The committee questioned civil servants about the deal last year. Geoffrey Clifton-Brown, the Conservative chair of the all-party committee, said the MoJ’s handling of HMP Dartmoor had been “an absolute disgrace, from top to bottom”.

He said: “We heard claims that the leasing of this unusable building, known for years by HMPPS to be choked with radon gas with all the health risks that entailed, was sensible, driven by the need for prison places.

“Our committee rejects this excuse outright. Dartmoor appears to the committee [to be] a perfect example of a department reaching for a solution, any solution, in a blind panic and under pressure.

“Government must now respond to us on what it has learned from this catastrophic failure.”

The decision to close the jail, forcing the relocation of 682 inmates, followed years of monitoring and attempts to mitigate the radon levels. Staff at the prison began monitoring levels in 2010, but the last of the 640 prisoners and 159 staff were not moved out until July 2024.

Questions have since been asked about whether HMPPS could have acted sooner.

In a written answer in parliament in July last year, the MoJ said: “Elevated radon readings were first found at Dartmoor in 2020.” The BBC reported in October that radon gas levels higher than the recommended limit were also detected in 2007.

More than 500 former inmates and prison officers are bringing legal claims against the government, claiming their health was put at risk.

The Duchy of Cornwall, the estate that provides a private income for Prince William, owns HMP Dartmoor and leases it to the MoJ.

An investigation into radon levels at the prison launched by the Health and Safety Executive in 2023 is ongoing.

The national chair of the Prison Officers Association, Mark Fairhurst, welcomed the report. “It is abhorrent that such a failure has not yielded consequences for the high-ranking decision makers that not only put everyone within Dartmoor prison at risk but also wasted millions of pounds of tax revenue,” he said.

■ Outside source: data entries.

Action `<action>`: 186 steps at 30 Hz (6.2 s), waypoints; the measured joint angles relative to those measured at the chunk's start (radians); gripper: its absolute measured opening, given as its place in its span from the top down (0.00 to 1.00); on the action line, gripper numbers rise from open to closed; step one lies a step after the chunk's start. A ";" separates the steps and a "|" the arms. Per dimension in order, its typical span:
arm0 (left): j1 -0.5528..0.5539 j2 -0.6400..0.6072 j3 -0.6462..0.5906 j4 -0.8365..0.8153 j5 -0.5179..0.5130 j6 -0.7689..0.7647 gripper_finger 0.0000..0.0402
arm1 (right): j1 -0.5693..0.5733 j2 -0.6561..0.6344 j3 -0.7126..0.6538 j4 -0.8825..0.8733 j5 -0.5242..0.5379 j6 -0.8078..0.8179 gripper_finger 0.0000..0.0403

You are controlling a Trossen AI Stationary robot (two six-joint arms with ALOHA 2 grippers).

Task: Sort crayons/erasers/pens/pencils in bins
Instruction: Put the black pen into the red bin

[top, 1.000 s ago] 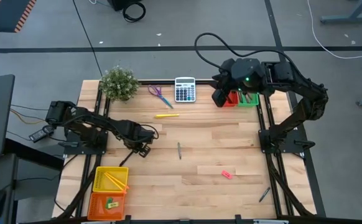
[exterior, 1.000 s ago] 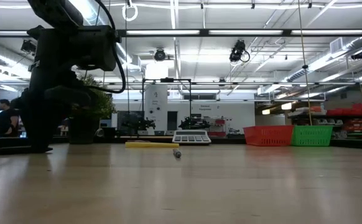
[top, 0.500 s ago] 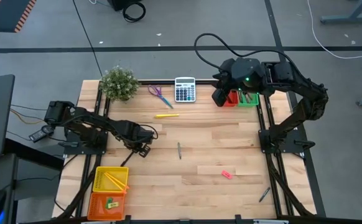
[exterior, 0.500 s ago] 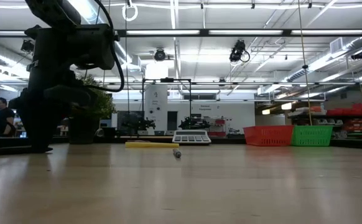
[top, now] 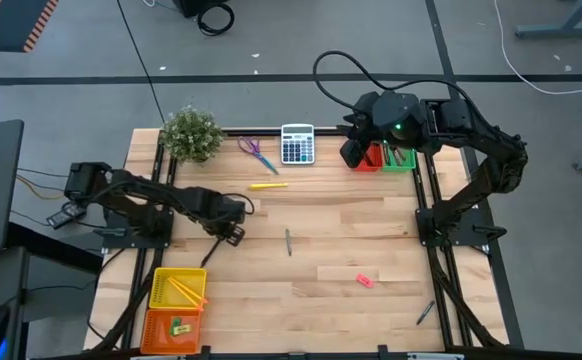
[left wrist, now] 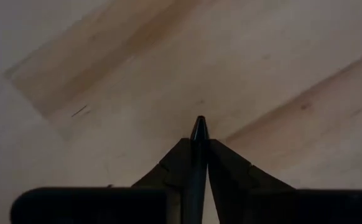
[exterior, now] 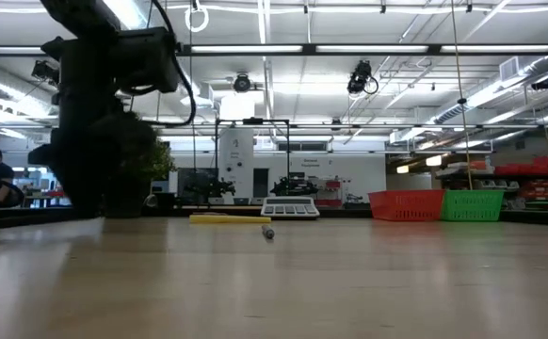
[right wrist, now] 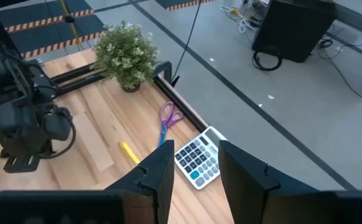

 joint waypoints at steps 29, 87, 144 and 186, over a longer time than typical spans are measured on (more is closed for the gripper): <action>0.198 -0.392 0.005 0.759 -0.068 0.023 0.87 | -0.038 0.002 -0.337 0.360 -0.681 0.348 0.67; 0.240 -0.402 0.004 1.242 -0.124 -0.112 0.88 | -0.012 0.113 -0.386 0.676 -0.701 0.375 0.64; 0.239 -0.402 0.004 1.228 -0.120 -0.123 0.89 | -0.012 0.162 -0.386 0.743 -0.726 0.392 0.70; 0.240 -0.403 0.005 1.228 -0.127 -0.124 0.84 | -0.012 0.162 -0.386 0.735 -0.686 0.375 0.79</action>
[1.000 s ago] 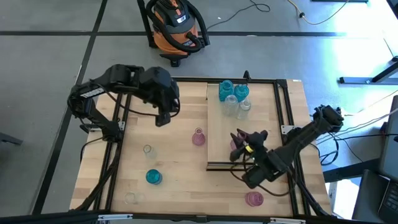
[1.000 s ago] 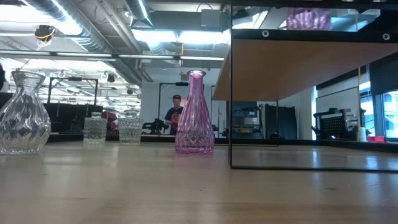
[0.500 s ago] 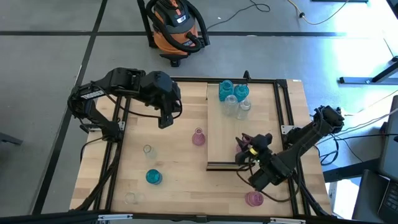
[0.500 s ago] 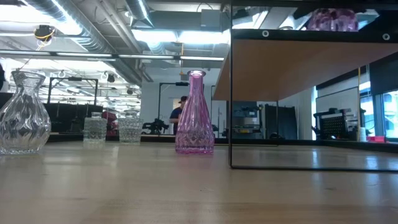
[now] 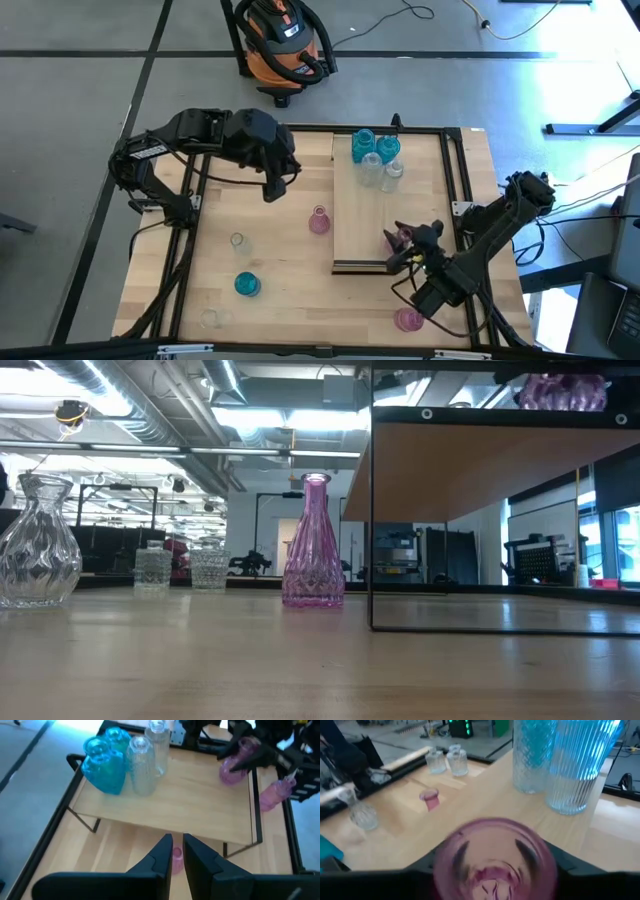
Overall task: Sort vases onto shelf
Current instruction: Put the pink vase on the shelf, then put the pink vase on the shelf aligned with the other pink vase
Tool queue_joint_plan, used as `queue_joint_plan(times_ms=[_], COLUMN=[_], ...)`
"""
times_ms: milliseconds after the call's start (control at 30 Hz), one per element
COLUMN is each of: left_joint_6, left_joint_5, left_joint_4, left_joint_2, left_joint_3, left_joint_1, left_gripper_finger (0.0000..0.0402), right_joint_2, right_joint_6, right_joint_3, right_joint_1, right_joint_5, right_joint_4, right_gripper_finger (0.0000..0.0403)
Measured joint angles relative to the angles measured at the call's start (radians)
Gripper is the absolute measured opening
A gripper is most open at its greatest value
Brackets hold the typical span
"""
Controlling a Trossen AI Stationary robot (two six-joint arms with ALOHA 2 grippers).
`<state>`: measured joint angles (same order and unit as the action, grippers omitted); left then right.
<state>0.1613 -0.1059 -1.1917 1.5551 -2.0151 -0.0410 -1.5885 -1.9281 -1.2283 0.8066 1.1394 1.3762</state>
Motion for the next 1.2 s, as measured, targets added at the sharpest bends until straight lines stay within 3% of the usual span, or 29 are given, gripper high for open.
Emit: queue_joint_plan(times_ms=[200,433,633,1000,1100,1200], left_joint_6=[0.022,0.047,0.050,0.066,0.072,0.072], left_joint_5=[-0.017,-0.032,-0.035,-0.040,-0.040,-0.039], left_joint_4=[0.036,0.036,0.036,0.037,0.037,0.037], left_joint_2=[0.000,0.000,0.000,0.000,0.000,0.000], left_joint_3=[0.000,0.000,0.000,0.000,0.000,0.000], left_joint_1=[-0.001,-0.001,-0.001,0.000,0.002,0.003], left_gripper_finger=[0.0037,0.0037,0.0037,0.0037,0.0037,0.0037], right_joint_2=[-0.001,-0.001,0.000,0.027,0.028,0.032], right_joint_6=[0.029,0.025,0.023,0.225,0.355,0.480], right_joint_3=[0.000,-0.011,-0.085,-0.349,-0.480,-0.616], right_joint_1=[-0.002,-0.002,-0.002,-0.001,0.029,0.075], right_joint_5=[0.012,0.029,0.077,0.162,0.108,-0.018], right_joint_4=[0.009,0.025,0.156,0.195,0.195,0.194], right_gripper_finger=[0.0224,0.0233,0.0234,0.0234,0.0234,0.0234])
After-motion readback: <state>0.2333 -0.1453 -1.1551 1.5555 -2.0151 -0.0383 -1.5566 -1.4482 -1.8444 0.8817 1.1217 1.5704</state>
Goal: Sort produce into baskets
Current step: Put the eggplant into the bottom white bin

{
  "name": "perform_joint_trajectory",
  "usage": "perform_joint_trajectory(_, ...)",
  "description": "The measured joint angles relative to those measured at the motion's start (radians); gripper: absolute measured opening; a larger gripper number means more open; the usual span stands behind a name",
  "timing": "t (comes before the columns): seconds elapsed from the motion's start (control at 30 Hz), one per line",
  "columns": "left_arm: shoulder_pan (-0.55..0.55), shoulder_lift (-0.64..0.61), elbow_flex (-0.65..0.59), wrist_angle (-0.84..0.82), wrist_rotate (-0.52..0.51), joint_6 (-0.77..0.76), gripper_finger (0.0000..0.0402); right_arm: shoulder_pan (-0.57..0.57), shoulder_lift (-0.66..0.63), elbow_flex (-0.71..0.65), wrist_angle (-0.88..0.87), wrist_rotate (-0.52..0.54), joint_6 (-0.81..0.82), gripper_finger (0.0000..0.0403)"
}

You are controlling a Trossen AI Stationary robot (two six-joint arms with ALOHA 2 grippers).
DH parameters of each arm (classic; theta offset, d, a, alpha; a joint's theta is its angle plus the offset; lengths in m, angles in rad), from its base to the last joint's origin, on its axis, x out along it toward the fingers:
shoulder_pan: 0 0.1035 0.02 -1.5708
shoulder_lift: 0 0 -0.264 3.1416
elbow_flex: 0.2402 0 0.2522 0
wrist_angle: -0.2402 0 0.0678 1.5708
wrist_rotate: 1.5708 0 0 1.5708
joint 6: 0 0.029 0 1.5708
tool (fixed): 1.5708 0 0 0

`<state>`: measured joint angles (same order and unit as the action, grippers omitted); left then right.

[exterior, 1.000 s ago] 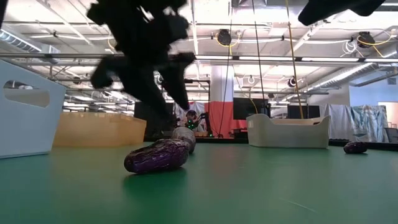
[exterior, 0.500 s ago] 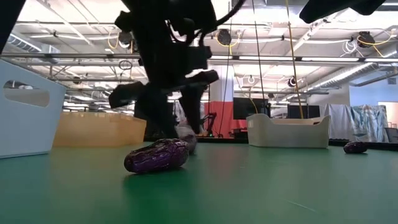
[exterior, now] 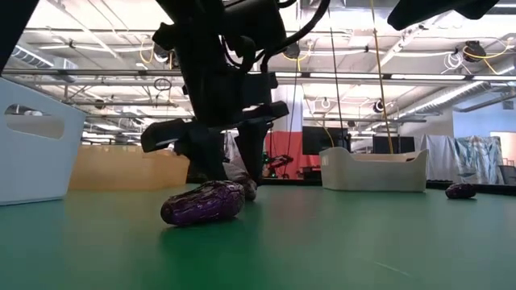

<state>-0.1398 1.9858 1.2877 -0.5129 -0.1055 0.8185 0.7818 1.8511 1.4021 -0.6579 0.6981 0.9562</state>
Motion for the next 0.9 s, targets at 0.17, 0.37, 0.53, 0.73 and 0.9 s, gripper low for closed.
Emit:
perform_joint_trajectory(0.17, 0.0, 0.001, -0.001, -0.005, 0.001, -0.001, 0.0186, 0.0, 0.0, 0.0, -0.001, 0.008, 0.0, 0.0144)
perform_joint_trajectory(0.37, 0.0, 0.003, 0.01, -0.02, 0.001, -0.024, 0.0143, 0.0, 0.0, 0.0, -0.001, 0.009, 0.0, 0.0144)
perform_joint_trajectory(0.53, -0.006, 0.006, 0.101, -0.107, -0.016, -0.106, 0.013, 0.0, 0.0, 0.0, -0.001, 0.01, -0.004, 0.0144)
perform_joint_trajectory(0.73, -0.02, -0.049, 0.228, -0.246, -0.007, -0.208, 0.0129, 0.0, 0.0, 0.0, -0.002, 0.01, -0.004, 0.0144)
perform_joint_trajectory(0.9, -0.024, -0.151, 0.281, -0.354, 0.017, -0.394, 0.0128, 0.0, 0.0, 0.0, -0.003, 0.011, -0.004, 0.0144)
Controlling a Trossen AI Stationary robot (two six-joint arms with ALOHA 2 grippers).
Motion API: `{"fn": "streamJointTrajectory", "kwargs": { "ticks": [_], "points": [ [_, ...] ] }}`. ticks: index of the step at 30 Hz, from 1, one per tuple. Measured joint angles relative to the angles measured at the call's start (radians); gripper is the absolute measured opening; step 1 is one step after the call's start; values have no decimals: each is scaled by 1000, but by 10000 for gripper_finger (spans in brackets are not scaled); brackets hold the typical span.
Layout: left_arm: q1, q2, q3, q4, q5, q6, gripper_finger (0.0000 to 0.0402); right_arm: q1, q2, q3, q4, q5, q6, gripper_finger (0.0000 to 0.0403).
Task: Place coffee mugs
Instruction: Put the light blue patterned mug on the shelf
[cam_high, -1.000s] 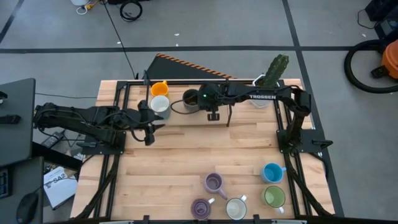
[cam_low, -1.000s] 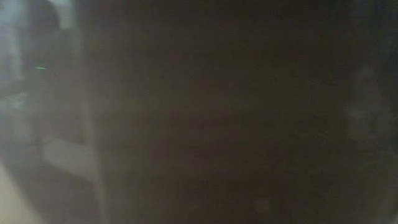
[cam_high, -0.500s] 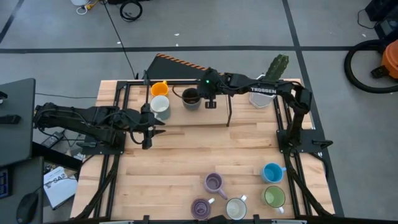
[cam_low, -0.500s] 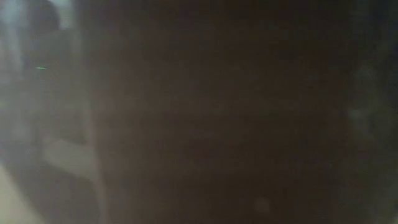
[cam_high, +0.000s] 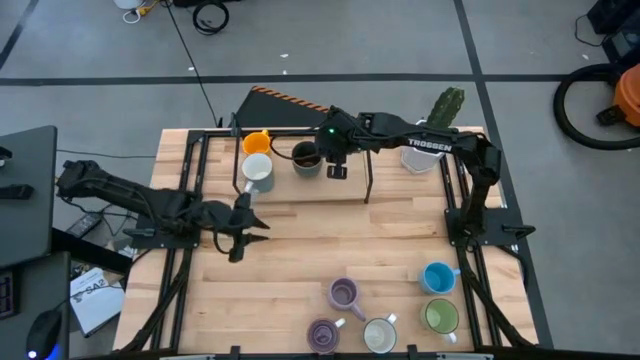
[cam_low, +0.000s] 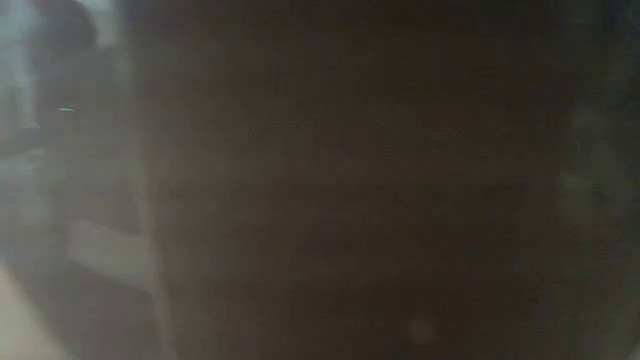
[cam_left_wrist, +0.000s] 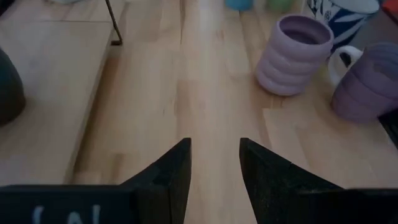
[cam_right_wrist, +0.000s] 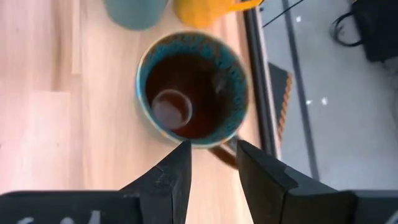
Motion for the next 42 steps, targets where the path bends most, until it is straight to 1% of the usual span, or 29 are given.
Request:
{"fn": "streamJointTrajectory", "kwargs": {
  "ticks": [7, 11, 14, 17, 29, 35, 40, 42],
  "points": [
    [-69, -1, -12, 39, -43, -9, 141, -43, 2, -63, 2, -79, 62, 134],
    [-67, -1, -12, 43, -50, -16, 141, -49, 2, -112, 33, -89, 74, 134],
    [-66, -1, -12, 43, -68, -24, 141, -45, 2, -133, 38, -95, 88, 134],
    [-66, -1, -12, 53, -68, -20, 141, -44, 3, -138, 43, -122, 93, 134],
    [-69, -1, -12, 57, -68, -17, 141, -24, 54, -142, 44, -136, 125, 134],
    [-69, 0, -12, 60, -68, -17, 141, -20, 89, -143, 111, -135, 130, 134],
    [-68, -1, -12, 65, -98, -16, 141, -20, 116, -144, 167, -136, 115, 134],
    [-62, -1, -12, 67, -131, -17, 141, -20, 117, -144, 179, -138, 111, 134]
  ]
}}
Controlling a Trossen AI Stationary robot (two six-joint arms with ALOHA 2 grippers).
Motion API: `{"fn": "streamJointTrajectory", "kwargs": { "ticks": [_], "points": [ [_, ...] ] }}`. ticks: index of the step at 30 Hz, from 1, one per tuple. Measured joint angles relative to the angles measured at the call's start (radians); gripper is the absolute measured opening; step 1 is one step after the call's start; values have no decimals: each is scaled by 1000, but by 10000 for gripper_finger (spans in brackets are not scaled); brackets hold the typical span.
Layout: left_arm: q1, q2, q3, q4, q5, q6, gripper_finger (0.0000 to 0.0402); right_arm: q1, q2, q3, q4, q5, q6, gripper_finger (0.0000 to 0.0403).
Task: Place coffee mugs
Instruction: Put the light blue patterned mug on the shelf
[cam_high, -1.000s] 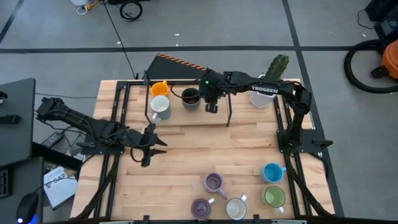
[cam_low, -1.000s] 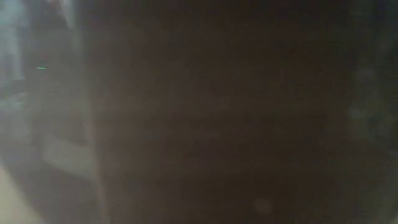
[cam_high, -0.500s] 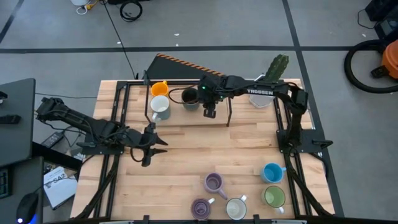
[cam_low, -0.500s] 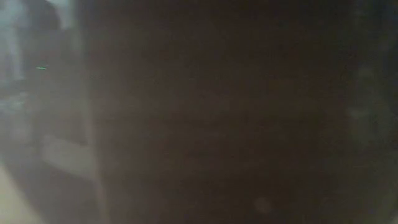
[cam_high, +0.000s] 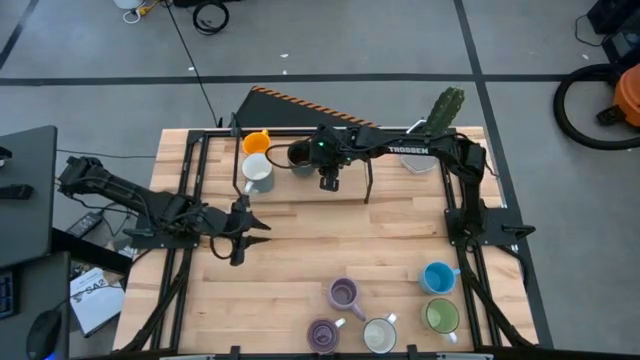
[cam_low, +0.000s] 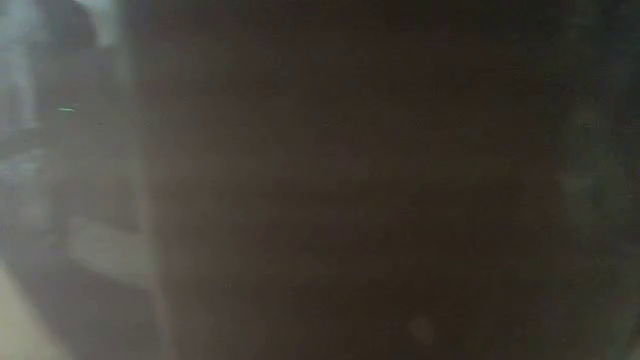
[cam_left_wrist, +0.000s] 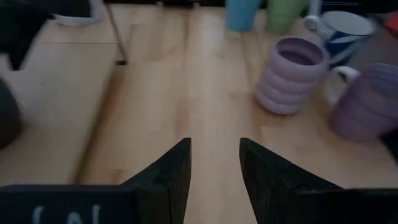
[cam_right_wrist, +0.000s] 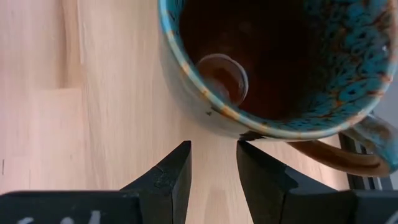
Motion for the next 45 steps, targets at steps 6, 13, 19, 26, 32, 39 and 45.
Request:
{"fn": "streamJointTrajectory", "kwargs": {
  "ticks": [6, 13, 19, 26, 32, 39, 45],
  "points": [
    [80, 0, 45, -15, -96, 6, 141, 0, -24, 35, -81, 7, -4, 134],
    [288, 29, 155, -131, -59, 94, 141, 14, -119, 50, -177, 85, -5, 134],
    [469, 168, 291, -261, 79, 183, 141, 16, -249, 20, -169, 92, 5, 131],
    [616, 343, 490, -366, 204, 276, 141, 20, -458, -210, 35, 112, 16, 126],
    [681, 460, 644, -454, 258, 360, 141, 48, -615, -441, 231, 139, 30, 126],
    [720, 566, 783, -575, 261, 410, 141, 108, -728, -641, 545, 164, -73, 126],
    [725, 629, 863, -690, 258, 471, 141, 118, -777, -728, 681, 164, -114, 126]
  ]
}}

Appearing before MPs in October, the MoJ’s permanent secretary, Jo Farrar, defended the decision to sign a 10-year Dartmoor lease in 2022.

“At that time, the prison system was at risk of running out of prison places, and Dartmoor provided over 600 places,” she said. “A sensible and pragmatic decision was taken in March, when all the information that we have now was not available, that it was necessary, given the issues the government were facing, to sign the lease and keep Dartmoor open.”

A Ministry of Justice spokesperson said: “This decision was taken in 2022. This government inherited a crisis in our prisons system, where prisons were on the brink of collapse, threatening a total collapse in law and order.”